Over the course of the roughly 2000 year existence of Christianity, the Church has seen culture morph and evolve (or perhaps devolve) time and time again. As culture has changed, Christians in various eras have adapted the communication and defense of the Christian message to be understandable to those in their current context. The Church was initially established in a predominantly oral culture with a burgeoning interest in the written word, and as such the gospel was communicated primarily via preached sermons and supported by letters and codices. In the Middle Ages, people were unable to read and Christians focused instead on images as a means of explanation. With the advent of the printing press and the rise of literacy, the Church advanced through theological tomes and printed sermons. During the Enlightenment preachers such as Edwards and Whitfield would travel to neighboring cities to deliver intellectually dense sermons. With the invention of the radio similar preachers could broadcast their message to a much wider audience, though usually with a less dense content. As technology has continued to evolve and influence culture, the church has continued to augment its approach to communication.

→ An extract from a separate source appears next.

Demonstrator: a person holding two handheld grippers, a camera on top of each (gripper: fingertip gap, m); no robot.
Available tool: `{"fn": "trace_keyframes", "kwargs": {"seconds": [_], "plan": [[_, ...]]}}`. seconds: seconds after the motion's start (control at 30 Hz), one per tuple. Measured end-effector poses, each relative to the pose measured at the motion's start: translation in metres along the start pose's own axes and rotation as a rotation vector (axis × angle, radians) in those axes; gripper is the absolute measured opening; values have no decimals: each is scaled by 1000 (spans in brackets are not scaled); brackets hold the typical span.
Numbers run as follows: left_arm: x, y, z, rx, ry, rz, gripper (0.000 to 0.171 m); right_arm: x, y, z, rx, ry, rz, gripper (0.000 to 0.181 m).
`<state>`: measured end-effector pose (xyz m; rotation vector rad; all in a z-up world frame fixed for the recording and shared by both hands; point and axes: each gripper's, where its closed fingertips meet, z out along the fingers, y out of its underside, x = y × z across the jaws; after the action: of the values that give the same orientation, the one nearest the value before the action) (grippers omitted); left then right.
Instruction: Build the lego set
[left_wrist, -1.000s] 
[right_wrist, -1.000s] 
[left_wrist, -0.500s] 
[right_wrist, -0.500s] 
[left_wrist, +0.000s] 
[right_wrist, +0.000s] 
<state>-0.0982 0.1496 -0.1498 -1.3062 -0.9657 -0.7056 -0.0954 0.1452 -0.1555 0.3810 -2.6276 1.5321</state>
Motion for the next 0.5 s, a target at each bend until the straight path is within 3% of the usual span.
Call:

In 2012 we live in a culture of perpetual entertainment and communication. There are thousands of channels on TV, billions of dollars spent to produce movies, constant advertisement, and dozens of social networking internet sites. We have cell phones that can send pictures within minutes, tweet any thought that enters a person’s mind (assuming its only 140 characters long) and play a person’s favorite song any time. The highest rated shows on TV are competition shows which, along with YouTube and reality shows, offer everyone the opportunity to achieve instant fame and afford others the ability to relish in the hopeful star’s failure. Barnes & Nobles now has a section in their store dedicated to books of the “Teen Paranormal Romance” genre, and the top grossing movies of the past ten years have involved wizards, vampires and/or superheroes. All of these developments along with a myriad of others, none necessarily good or bad, shape our society and our way of thinking. In this cultural milieu, how does the church adapt? Does the church embrace pop culture as means of defending the faith? Or does the church see pop culture as inherently destructive and worry that using it as a means of apologetics would taint the gospel? These are the considerations that will be addressed in this panel.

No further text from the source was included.